WORK TO BE COMPLETED => Report how many lines of the data contain the string "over". Add nothing.
☆ ☆ ☆
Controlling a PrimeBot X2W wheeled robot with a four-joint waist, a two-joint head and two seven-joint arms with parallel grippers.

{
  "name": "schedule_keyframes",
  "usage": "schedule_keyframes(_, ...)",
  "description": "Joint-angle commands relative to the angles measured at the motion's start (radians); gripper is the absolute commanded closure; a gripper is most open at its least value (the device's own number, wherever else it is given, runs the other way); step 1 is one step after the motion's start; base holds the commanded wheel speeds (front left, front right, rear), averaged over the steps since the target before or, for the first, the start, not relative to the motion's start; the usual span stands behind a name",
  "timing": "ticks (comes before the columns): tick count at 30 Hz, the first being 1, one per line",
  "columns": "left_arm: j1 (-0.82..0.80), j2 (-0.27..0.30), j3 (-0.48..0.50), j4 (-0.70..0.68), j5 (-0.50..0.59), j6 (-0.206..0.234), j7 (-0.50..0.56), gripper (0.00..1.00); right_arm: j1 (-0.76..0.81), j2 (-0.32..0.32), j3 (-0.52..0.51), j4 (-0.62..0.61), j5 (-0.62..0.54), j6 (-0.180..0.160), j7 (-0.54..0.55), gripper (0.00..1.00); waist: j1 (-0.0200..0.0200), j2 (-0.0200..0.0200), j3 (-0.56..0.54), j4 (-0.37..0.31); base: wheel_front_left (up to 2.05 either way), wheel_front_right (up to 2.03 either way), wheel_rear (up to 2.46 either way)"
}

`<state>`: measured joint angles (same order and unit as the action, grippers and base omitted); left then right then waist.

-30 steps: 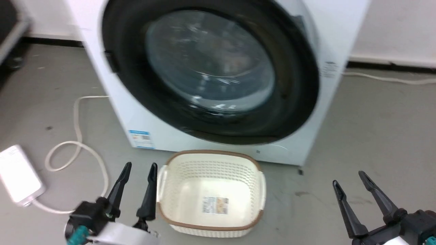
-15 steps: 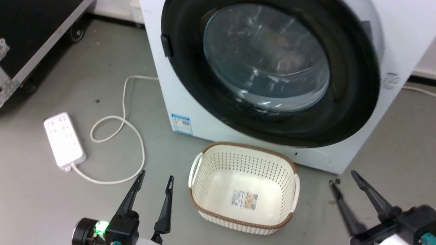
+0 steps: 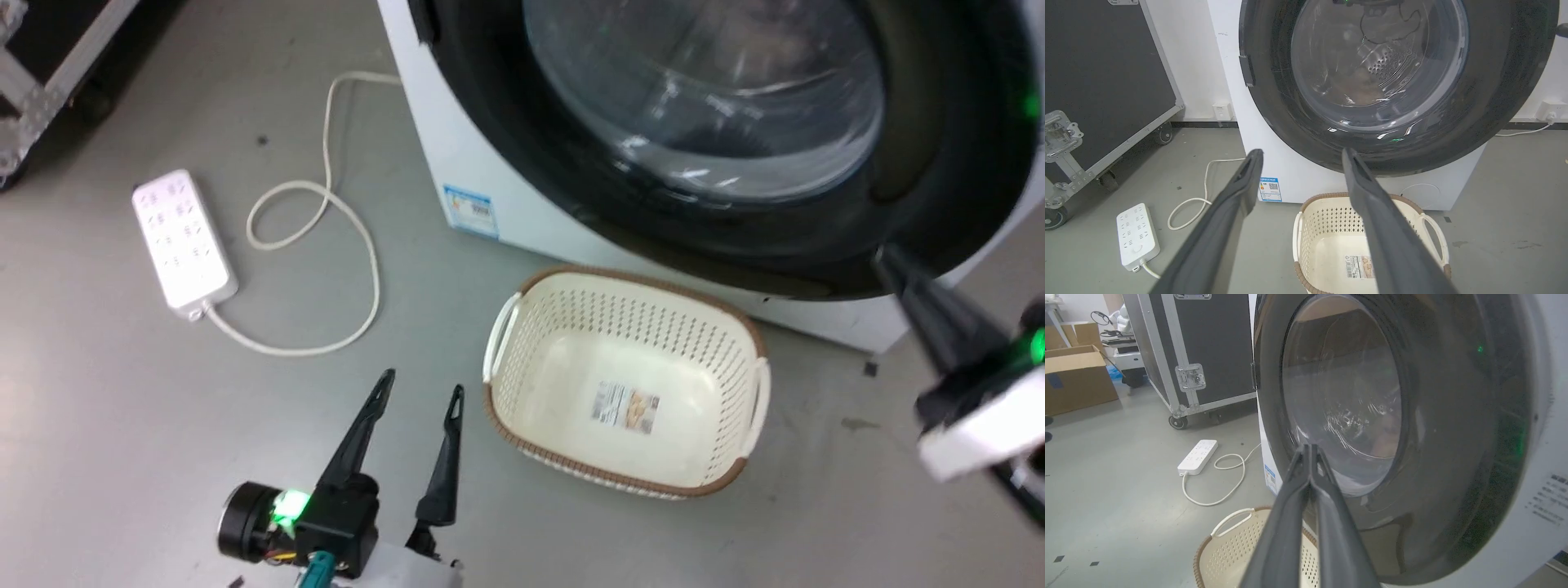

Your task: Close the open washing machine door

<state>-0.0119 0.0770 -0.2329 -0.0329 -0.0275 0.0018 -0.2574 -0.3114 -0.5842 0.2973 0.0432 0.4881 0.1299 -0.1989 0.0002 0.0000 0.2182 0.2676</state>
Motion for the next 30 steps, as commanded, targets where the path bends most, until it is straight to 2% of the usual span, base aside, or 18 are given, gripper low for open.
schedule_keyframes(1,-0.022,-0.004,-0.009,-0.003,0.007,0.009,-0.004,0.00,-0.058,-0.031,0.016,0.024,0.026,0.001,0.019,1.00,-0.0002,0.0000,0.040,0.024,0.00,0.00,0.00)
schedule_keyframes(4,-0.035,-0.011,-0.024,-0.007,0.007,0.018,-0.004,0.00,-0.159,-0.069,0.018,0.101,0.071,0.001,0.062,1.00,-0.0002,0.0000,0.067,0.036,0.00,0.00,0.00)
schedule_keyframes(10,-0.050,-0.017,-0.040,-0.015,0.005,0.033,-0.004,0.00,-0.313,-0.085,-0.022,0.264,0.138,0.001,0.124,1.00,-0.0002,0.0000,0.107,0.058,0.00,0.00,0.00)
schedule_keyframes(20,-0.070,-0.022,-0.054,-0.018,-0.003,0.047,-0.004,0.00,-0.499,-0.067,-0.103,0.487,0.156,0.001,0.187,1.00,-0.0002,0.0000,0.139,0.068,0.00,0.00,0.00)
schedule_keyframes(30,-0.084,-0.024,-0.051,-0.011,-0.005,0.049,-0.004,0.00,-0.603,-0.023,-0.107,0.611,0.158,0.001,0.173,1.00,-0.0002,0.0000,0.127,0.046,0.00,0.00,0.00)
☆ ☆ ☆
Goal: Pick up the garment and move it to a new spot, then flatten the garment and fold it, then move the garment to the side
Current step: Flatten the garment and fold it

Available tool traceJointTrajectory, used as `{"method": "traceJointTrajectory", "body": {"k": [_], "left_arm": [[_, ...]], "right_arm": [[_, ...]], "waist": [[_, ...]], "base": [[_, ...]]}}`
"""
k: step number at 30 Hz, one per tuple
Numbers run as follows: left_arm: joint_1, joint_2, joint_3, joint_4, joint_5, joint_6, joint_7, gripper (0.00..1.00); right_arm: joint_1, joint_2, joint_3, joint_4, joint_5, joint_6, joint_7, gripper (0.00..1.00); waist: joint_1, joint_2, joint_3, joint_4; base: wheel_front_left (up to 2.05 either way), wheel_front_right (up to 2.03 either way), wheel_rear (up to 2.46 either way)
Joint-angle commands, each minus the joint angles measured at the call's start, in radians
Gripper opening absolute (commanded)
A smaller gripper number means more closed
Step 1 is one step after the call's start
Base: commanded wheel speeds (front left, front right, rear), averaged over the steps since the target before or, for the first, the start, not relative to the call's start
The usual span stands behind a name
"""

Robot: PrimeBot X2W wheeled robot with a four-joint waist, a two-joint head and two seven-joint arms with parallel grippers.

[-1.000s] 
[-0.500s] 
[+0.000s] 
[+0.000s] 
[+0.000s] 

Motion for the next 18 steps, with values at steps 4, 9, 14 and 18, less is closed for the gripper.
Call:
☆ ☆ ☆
RESULT BELOW => 2